In January, the Department of Energy announced that the world’s next-generation electron-ion collider would be awarded to the Brookhaven National Laboratory. It was huge news in the science world and in the furtherance of fundamental research to explore what matter is exactly made of, and how it is held together. But now the benefits of BNL winning the competition will generate down-to-earth news for Long Island.
DOE has issued BNL a Certificate of Decision for the collider, triggering the design phase and the start of the money flow. New York State forecasts the project will create 4,000 construction jobs over the next decade. The collider will cost between $1.6 billion and $2.6 billion of mostly federal dollars with $200 million being spent on labor and materials. This money will be used to hire architects, engineers and workers in almost all sectors of the building trades.
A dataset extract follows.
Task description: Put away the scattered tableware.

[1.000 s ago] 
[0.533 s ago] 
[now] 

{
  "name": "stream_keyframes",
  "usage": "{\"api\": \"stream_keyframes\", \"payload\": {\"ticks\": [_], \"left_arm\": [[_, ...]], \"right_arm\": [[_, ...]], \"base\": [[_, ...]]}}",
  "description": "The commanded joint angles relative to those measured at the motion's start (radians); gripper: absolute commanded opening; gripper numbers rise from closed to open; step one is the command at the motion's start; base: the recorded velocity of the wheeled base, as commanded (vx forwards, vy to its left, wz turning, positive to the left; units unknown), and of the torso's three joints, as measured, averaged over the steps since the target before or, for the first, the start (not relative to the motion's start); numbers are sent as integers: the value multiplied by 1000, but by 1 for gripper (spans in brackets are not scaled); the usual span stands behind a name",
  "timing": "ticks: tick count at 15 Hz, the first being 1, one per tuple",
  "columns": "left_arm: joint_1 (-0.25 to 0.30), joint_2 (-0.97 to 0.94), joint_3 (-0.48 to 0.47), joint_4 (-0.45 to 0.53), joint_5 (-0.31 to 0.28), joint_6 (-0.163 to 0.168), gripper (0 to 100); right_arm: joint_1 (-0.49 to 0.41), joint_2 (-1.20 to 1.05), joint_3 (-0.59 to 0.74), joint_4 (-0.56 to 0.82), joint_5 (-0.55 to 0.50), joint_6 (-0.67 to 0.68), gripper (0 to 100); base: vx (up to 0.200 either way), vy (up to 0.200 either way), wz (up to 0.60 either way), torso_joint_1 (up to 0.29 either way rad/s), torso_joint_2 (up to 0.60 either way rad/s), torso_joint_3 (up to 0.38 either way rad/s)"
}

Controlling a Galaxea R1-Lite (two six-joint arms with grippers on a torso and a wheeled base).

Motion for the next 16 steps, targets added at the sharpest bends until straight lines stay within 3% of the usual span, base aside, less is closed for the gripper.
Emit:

Such critical government spending on infrastructure could provide ballast for Long Island during an economic downturn.
The lab says a kickoff on Friday will begin with Gov. Andrew M. Cuomo, who is making a rare visit to the federal facility in Upton. New York State committed $100 million to upgrade infrastructure as part of BNL’s winning proposal, more than Virginia did in support of the federal lab in that state. Up to $4.7 million of that will be spent the first year. Next up on the program will be Paul Dabbar, DOE’s undersecretary for science, who will announce the official launch of the construction phase while Sen. Chuck Schumer will deliver a message in person. Rep. Lee Zeldin, who advocated for the collider, and new Stony Brook University President Maurie McInnis will both speak. The collider will raise the university’s science research profile worldwide as hundreds of the top scientists work with the lab.